[DATA EXTRACT]
• • • •
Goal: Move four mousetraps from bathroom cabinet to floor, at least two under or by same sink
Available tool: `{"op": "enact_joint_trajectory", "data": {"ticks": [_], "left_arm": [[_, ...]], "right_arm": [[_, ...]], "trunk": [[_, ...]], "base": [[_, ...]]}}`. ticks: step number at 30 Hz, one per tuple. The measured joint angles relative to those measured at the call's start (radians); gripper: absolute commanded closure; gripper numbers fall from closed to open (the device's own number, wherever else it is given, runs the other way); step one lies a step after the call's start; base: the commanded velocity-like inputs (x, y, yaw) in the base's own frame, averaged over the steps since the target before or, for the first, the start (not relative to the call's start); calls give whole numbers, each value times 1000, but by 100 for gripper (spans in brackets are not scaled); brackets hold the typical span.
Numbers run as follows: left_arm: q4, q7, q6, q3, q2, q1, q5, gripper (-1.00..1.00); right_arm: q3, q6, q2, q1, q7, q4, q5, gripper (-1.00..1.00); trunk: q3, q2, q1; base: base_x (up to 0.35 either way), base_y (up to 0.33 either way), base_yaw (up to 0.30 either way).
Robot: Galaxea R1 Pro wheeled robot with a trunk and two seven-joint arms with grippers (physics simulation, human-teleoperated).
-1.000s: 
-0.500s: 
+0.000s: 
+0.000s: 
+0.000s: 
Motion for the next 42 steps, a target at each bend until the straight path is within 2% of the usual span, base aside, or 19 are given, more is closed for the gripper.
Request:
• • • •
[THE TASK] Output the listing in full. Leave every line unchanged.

[ANSWER TO THE EXERCISE]
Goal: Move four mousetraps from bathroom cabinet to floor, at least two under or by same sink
Available tool: `{"op": "enact_joint_trajectory", "data": {"ticks": [_], "left_arm": [[_, ...]], "right_arm": [[_, ...]], "trunk": [[_, ...]], "base": [[_, ...]]}}`. ticks: step number at 30 Hz, one per tuple. The measured joint angles relative to those measured at the call's start (radians); gripper: absolute commanded closure; gripper numbers fall from closed to open (the device's own number, wherever else it is given, runs the other way); step one lies a step after the call's start; base: the commanded velocity-like inputs (x, y, yaw) in the base's own frame, averaged over the steps since the target before or, for the first, the start (not relative to the call's start); calls give whole numbers, each value times 1000, but by 100 for gripper (spans in brackets are not scaled); brackets hold the typical span.
Numbers run as follows: left_arm: q4, q7, q6, q3, q2, q1, q5, gripper (-1.00..1.00); right_arm: q3, q6, q2, q1, q7, q4, q5, gripper (-1.00..1.00); trunk: q3, q2, q1; base: base_x (up to 0.35 either way), base_y (up to 0.33 either way), base_yaw (up to 0.30 either way).
Robot: Galaxea R1 Pro wheeled robot with a trunk and two seven-joint arms with grippers (physics simulation, human-teleoperated).
-1.000s: 
-0.500s: 
+0.000s: 
+0.000s: 
+0.000s: 
Motion for the next 42 steps, a target at each bend until the straight path is within 2% of the usual span, base aside, or 19 are given, more is closed for the gripper.
Request:

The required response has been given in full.